What to produce »
A word-for-word retyping of the listing below is required, with the pictures dropped.

= = = = = = =

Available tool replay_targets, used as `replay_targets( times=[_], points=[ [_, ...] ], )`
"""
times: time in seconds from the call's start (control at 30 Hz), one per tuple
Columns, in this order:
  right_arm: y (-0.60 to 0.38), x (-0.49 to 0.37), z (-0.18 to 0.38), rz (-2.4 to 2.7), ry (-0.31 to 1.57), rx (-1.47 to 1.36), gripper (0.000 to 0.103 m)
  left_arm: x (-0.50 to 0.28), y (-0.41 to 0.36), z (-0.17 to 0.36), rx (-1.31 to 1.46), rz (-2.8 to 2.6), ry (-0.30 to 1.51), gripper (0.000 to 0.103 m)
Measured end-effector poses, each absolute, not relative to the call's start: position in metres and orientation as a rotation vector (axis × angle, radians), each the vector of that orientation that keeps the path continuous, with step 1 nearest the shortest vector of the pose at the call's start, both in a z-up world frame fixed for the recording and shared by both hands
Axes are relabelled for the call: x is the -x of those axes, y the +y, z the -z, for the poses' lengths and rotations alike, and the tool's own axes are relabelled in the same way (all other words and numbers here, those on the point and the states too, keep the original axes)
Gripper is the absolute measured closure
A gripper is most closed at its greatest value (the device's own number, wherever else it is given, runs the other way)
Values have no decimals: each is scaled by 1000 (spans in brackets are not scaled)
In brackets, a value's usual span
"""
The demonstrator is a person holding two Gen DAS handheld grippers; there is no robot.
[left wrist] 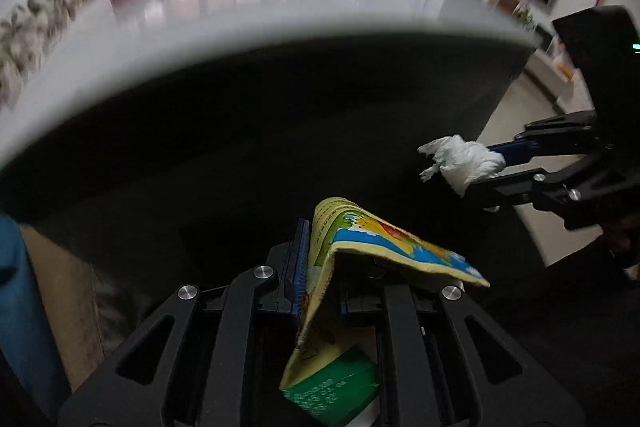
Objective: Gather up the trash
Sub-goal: 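Carry the tissue and juice carton to the trash bag and open both tools, then grasp the yellow pig-shaped toy with the right tool while the left grasps the red-and-pink toy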
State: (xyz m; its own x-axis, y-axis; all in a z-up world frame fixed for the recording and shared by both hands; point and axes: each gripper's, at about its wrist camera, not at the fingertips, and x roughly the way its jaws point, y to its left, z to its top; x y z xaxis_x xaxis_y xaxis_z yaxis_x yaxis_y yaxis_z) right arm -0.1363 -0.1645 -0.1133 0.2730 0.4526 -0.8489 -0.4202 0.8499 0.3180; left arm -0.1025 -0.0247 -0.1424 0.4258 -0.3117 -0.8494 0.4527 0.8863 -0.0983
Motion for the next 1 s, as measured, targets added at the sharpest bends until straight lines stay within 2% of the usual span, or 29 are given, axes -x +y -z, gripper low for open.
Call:
replay_targets(
  times=[0.03,0.07,0.1,0.13,0.17,0.27,0.4,0.67,0.77,0.87,0.9,1.0],
  points=[
    [-162,134,126,-582,1176,-24,62,101,-26,153,-157,482,1054,92],
    [-159,131,142,-580,1212,-19,61,99,-28,166,-169,467,1084,82],
    [-157,129,154,-575,1244,-12,58,98,-29,178,-188,445,1116,49],
    [-154,125,165,-562,1278,-3,57,95,-31,193,-219,395,1164,33],
    [-153,122,176,-546,1319,0,57,95,-31,201,-223,371,1189,22],
    [-154,119,188,-545,1364,-25,57,97,-28,209,-190,391,1227,22],
    [-157,121,179,-546,1320,-4,44,97,-24,202,-176,392,1206,22],
    [-160,130,159,-561,1301,-14,44,95,-9,186,-135,374,1162,22],
    [-162,140,122,-601,1273,10,44,104,-1,151,-152,371,1093,22],
    [-164,136,65,-695,1198,-29,44,102,15,87,-101,399,980,21],
    [-165,128,44,-723,1160,-53,44,97,23,63,-68,414,929,16],
    [-164,85,-6,-745,1024,-68,36,74,39,12,-59,379,783,13]
  ],
)
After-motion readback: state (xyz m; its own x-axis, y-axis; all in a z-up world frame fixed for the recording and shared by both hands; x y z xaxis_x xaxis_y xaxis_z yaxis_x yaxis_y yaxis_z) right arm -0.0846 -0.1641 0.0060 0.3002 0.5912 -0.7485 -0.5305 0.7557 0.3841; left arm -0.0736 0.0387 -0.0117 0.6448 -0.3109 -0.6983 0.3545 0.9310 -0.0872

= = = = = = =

Response to the exercise »
Available tool replay_targets, used as `replay_targets( times=[_], points=[ [_, ...] ], )`
"""
times: time in seconds from the call's start (control at 30 Hz), one per tuple
Columns, in this order:
  right_arm: y (-0.60 to 0.38), x (-0.49 to 0.37), z (-0.18 to 0.38), rz (-2.4 to 2.7), ry (-0.31 to 1.57), rx (-1.47 to 1.36), gripper (0.000 to 0.103 m)
  left_arm: x (-0.50 to 0.28), y (-0.41 to 0.36), z (-0.17 to 0.36), rx (-1.31 to 1.46), rz (-2.8 to 2.6), ry (-0.30 to 1.51), gripper (0.000 to 0.103 m)
Measured end-effector poses, each absolute, not relative to the call's start: position in metres and orientation as a rotation vector (axis × angle, radians), each the vector of that orientation that keeps the path continuous, with step 1 nearest the shortest vector of the pose at the call's start, both in a z-up world frame fixed for the recording and shared by both hands
Axes are relabelled for the call: x is the -x of those axes, y the +y, z the -z, for the poses' lengths and rotations alike, and the tool's own axes are relabelled in the same way (all other words and numbers here, those on the point and the states too, keep the original axes)
Gripper is the absolute measured closure
A gripper is most closed at its greatest value (the device's own number, wherever else it is given, runs the other way)
Values have no decimals: each is scaled by 1000 (spans in brackets are not scaled)
In brackets, a value's usual span
"""
The demonstrator is a person holding two Gen DAS handheld grippers; there is no robot.
[left wrist] 
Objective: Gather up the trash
Sub-goal: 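Carry the tissue and juice carton to the trash bag and open both tools, then grasp the yellow pig-shaped toy with the right tool while the left grasps the red-and-pink toy
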State: (xyz m; its own x-axis, y-axis; all in a z-up world frame fixed for the recording and shared by both hands; point and axes: each gripper's, at about its wrist camera, not at the fingertips, and x roughly the way its jaws point, y to its left, z to its top; x y z xaxis_x xaxis_y xaxis_z yaxis_x yaxis_y yaxis_z) right arm -0.1363 -0.1645 -0.1133 0.2730 0.4526 -0.8489 -0.4202 0.8499 0.3180; left arm -0.1025 -0.0247 -0.1424 0.4258 -0.3117 -0.8494 0.4527 0.8863 -0.0983
Motion for the next 1 s, as measured, targets added at the sharpest bends until straight lines stay within 2% of the usual span, or 29 are given, axes -x +y -z, gripper low for open.
Call:
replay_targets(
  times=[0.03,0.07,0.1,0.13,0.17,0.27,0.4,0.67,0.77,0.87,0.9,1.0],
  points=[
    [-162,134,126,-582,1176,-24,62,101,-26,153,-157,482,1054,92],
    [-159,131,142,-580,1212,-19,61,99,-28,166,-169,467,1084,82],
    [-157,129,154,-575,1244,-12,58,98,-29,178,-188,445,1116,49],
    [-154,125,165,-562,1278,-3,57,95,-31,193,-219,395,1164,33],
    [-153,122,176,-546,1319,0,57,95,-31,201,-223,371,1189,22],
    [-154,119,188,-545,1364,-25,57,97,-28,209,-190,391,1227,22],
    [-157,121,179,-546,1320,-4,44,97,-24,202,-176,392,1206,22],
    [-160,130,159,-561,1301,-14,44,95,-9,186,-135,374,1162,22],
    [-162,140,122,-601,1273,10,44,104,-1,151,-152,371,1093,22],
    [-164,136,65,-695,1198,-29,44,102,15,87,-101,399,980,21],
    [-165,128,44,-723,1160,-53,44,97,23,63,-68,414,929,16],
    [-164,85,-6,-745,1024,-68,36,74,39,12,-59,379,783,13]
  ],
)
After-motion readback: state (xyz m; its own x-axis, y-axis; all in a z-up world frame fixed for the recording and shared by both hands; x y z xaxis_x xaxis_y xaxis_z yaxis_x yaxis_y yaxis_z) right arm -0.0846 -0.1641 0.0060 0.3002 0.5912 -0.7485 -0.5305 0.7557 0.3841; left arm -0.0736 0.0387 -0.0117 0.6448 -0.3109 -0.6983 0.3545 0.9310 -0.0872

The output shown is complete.